*Task objective*
The answer must be exactly the lines from the one containing "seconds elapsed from" through the end of the material, with both ends kept and no other lines.

*Supplied data*

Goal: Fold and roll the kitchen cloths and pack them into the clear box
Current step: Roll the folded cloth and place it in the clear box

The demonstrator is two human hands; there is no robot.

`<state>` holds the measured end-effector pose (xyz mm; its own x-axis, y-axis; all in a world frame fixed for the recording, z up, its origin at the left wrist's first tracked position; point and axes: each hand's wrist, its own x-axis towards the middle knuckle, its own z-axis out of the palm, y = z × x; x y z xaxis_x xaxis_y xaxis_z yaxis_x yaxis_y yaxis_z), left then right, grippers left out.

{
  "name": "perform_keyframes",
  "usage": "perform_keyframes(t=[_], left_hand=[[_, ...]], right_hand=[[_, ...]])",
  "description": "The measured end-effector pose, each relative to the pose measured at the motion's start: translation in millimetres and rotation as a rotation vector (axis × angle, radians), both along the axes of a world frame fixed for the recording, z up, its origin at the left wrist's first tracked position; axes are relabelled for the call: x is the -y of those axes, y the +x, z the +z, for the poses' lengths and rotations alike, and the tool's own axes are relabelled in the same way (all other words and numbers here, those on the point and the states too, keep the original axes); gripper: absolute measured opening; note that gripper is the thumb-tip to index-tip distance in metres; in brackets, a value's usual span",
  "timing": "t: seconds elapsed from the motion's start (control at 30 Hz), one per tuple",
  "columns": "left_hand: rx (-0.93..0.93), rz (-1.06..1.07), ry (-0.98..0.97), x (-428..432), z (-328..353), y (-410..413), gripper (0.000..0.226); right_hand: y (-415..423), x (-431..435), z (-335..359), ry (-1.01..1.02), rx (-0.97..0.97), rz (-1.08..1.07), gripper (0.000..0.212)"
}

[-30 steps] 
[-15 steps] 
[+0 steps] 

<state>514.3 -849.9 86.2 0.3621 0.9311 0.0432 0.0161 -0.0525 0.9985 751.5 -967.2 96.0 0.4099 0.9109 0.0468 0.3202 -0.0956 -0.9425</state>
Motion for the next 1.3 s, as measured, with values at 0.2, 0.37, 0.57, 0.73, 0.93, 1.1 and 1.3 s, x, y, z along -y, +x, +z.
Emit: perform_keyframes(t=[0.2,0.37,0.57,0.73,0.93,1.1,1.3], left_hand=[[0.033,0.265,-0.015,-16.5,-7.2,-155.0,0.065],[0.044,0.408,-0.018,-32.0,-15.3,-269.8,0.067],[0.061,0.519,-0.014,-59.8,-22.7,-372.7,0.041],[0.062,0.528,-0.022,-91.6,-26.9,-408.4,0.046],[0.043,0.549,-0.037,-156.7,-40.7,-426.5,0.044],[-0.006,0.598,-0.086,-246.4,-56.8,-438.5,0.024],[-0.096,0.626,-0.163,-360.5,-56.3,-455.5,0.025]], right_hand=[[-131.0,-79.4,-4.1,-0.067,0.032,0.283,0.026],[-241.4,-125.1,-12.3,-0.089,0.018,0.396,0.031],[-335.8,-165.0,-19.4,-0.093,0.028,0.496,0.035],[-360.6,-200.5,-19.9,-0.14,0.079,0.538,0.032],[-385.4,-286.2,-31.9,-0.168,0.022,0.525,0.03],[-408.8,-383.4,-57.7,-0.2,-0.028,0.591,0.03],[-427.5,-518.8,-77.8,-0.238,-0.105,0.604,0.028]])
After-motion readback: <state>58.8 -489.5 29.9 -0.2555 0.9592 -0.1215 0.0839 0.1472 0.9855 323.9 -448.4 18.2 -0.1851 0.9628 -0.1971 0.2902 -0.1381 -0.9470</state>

*Reply*
  "timing": "t: seconds elapsed from the motion's start (control at 30 Hz), one per tuple",
  "columns": "left_hand: rx (-0.93..0.93), rz (-1.06..1.07), ry (-0.98..0.97), x (-428..432), z (-328..353), y (-410..413), gripper (0.000..0.226); right_hand: y (-415..423), x (-431..435), z (-335..359), ry (-1.01..1.02), rx (-0.97..0.97), rz (-1.08..1.07), gripper (0.000..0.212)"
}

[-30 steps] 
[-15 steps] 
[+0 steps] 

<state>514.3 -849.9 86.2 0.3621 0.9311 0.0432 0.0161 -0.0525 0.9985 751.5 -967.2 96.0 0.4099 0.9109 0.0468 0.3202 -0.0956 -0.9425</state>
Motion for the next 1.3 s, as measured, with values at 0.2, 0.37, 0.57, 0.73, 0.93, 1.1 and 1.3 s, x, y, z along -y, +x, +z.
Emit: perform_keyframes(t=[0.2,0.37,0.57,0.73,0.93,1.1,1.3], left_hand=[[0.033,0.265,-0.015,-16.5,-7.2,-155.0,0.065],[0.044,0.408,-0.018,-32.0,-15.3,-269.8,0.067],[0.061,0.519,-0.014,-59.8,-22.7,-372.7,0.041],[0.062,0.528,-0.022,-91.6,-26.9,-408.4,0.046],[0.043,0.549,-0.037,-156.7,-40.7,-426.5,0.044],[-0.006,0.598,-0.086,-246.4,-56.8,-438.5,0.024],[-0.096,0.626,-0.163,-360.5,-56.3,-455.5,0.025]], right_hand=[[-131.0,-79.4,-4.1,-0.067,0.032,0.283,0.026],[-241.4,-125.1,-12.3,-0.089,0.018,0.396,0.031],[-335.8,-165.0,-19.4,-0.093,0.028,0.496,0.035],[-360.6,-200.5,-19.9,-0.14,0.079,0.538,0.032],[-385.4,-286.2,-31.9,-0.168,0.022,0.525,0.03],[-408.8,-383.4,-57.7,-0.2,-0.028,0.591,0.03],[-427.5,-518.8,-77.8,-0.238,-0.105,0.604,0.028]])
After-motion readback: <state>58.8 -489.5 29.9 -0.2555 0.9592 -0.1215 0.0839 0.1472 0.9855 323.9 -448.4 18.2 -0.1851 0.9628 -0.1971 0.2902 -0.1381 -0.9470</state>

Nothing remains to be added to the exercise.